* WORK TASK
Would you reproduce, word for word, only the lines from the one with "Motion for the" to the end of the listing below?

* GIVEN MATERIAL
>>

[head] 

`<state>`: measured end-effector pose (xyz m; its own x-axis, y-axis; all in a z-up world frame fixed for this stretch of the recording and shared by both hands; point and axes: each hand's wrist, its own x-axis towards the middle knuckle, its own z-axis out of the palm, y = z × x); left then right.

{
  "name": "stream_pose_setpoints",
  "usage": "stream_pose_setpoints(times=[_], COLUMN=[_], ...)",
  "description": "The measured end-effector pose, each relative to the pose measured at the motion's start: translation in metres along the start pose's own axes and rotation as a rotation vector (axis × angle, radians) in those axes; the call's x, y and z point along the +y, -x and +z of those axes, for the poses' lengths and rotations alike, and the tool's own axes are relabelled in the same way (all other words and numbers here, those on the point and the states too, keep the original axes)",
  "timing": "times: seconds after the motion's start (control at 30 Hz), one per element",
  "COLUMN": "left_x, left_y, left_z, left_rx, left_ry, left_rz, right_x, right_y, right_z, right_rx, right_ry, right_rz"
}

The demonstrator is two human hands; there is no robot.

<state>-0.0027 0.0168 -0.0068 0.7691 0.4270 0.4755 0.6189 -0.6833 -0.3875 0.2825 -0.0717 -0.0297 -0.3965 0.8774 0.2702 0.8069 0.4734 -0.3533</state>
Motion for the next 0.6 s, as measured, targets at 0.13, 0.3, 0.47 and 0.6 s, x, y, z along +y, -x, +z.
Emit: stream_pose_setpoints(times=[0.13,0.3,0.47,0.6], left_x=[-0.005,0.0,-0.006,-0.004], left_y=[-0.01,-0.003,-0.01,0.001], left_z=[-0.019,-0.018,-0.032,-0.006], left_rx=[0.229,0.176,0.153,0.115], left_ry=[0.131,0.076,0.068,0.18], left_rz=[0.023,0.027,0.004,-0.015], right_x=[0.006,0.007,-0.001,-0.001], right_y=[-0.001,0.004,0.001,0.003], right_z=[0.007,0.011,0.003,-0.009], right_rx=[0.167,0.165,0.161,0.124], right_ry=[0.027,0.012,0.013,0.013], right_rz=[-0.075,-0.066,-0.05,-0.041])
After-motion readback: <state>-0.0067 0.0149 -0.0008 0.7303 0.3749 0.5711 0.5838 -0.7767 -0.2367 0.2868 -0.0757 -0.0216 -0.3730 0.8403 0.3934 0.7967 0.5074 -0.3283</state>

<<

* SOLUTION TO THIS EXERCISE
Motion for the next 0.6 s, as measured, targets at 0.13, 0.3, 0.47 and 0.6 s, x, y, z along +y, -x, +z.
Emit: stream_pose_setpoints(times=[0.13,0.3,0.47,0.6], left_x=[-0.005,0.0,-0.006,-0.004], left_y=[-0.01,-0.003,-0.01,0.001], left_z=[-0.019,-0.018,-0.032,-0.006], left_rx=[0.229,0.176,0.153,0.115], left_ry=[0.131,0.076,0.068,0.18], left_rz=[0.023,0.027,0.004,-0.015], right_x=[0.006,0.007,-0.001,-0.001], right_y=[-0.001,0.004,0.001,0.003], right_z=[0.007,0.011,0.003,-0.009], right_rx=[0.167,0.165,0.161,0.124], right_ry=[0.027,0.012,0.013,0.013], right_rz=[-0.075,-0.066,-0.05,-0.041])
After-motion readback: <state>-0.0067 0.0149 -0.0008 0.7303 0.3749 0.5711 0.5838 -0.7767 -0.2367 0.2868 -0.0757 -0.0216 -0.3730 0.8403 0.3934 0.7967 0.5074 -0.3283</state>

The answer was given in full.